• EXTRACTED ENTRIES:
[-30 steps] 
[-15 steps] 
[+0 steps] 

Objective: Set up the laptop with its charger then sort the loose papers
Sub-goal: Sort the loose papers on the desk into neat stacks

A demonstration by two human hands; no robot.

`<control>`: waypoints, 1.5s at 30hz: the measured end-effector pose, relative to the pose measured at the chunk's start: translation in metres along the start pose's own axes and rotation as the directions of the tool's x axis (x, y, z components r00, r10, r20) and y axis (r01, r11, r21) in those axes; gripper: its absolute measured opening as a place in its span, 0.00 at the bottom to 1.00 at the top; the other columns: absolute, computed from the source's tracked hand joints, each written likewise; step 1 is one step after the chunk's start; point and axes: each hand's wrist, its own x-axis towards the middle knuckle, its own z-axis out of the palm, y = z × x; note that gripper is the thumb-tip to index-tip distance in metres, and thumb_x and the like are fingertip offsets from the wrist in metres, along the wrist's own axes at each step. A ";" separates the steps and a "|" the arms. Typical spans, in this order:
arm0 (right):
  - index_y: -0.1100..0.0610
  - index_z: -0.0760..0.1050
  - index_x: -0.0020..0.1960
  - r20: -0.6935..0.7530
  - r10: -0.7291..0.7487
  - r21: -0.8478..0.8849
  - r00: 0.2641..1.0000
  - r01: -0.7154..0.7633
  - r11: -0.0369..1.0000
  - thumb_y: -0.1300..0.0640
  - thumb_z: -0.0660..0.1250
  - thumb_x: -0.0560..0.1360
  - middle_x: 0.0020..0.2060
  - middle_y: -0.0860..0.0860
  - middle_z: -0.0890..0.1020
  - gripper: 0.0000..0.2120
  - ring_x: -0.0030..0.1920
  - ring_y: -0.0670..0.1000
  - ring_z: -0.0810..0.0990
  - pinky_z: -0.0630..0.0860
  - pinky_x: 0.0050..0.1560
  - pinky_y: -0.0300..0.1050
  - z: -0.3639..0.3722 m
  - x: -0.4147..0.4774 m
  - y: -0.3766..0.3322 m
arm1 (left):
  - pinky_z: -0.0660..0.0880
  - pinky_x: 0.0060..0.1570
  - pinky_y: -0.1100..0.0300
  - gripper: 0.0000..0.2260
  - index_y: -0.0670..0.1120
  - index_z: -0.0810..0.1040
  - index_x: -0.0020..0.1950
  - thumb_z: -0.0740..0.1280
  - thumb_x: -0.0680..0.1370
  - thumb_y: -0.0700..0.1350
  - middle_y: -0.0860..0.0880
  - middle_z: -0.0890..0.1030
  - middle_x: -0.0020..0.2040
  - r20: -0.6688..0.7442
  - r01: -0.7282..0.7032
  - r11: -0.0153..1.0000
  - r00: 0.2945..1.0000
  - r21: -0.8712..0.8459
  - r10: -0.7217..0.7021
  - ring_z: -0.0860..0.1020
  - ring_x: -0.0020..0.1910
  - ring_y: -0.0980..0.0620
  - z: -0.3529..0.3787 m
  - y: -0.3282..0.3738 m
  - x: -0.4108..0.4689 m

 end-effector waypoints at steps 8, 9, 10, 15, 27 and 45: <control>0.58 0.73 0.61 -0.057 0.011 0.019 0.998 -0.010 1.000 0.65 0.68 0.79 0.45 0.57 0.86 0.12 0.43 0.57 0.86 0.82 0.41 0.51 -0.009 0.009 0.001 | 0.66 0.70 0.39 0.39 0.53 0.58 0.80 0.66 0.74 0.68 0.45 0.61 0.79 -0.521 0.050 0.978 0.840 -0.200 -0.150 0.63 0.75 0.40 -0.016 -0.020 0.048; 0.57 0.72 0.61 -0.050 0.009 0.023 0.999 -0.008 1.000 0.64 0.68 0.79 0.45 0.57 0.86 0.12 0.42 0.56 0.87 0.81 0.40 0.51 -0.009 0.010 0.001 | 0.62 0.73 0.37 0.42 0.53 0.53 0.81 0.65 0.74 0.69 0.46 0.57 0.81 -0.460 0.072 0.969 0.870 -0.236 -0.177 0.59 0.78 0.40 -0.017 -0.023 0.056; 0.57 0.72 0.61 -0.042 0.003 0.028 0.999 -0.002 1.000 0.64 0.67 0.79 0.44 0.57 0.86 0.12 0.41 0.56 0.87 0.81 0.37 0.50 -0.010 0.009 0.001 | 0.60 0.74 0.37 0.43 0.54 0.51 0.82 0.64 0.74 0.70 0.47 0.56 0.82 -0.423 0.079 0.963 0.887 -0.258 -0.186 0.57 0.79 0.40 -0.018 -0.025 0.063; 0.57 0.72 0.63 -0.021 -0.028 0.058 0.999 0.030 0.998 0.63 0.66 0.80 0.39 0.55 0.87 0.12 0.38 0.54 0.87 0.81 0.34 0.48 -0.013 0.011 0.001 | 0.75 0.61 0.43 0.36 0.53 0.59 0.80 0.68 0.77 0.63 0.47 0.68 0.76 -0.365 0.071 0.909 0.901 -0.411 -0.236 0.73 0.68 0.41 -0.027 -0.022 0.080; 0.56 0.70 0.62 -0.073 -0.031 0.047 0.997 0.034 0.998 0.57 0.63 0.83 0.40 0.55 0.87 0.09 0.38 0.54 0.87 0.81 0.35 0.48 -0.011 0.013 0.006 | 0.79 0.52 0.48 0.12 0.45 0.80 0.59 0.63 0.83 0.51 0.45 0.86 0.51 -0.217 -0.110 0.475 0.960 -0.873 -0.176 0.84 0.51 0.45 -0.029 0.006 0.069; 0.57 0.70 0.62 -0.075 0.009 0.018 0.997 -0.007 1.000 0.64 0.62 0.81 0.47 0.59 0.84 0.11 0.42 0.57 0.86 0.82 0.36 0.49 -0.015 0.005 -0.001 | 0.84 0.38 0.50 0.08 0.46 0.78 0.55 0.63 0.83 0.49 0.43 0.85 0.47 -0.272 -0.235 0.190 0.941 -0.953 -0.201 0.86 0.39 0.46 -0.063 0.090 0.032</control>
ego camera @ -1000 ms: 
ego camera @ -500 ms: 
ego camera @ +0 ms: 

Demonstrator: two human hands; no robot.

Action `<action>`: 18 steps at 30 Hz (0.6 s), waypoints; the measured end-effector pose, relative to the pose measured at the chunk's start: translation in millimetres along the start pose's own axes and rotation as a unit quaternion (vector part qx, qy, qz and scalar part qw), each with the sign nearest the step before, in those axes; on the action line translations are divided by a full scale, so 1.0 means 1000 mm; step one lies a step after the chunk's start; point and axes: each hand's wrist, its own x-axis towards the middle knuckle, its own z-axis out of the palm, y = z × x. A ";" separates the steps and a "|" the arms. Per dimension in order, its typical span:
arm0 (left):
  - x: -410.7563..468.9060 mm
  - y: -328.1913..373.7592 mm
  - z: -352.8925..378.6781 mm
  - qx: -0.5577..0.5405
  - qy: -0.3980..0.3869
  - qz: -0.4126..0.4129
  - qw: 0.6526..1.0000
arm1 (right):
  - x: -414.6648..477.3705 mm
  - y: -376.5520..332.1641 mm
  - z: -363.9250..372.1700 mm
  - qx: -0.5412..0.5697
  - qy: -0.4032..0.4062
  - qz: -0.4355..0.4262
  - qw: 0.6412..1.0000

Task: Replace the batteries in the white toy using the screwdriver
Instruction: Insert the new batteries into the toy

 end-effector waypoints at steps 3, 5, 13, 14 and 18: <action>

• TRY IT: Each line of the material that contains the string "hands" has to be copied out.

• YOUR RESPONSE:
A demonstration by two human hands; no robot.
Demonstrator: two human hands; no robot.

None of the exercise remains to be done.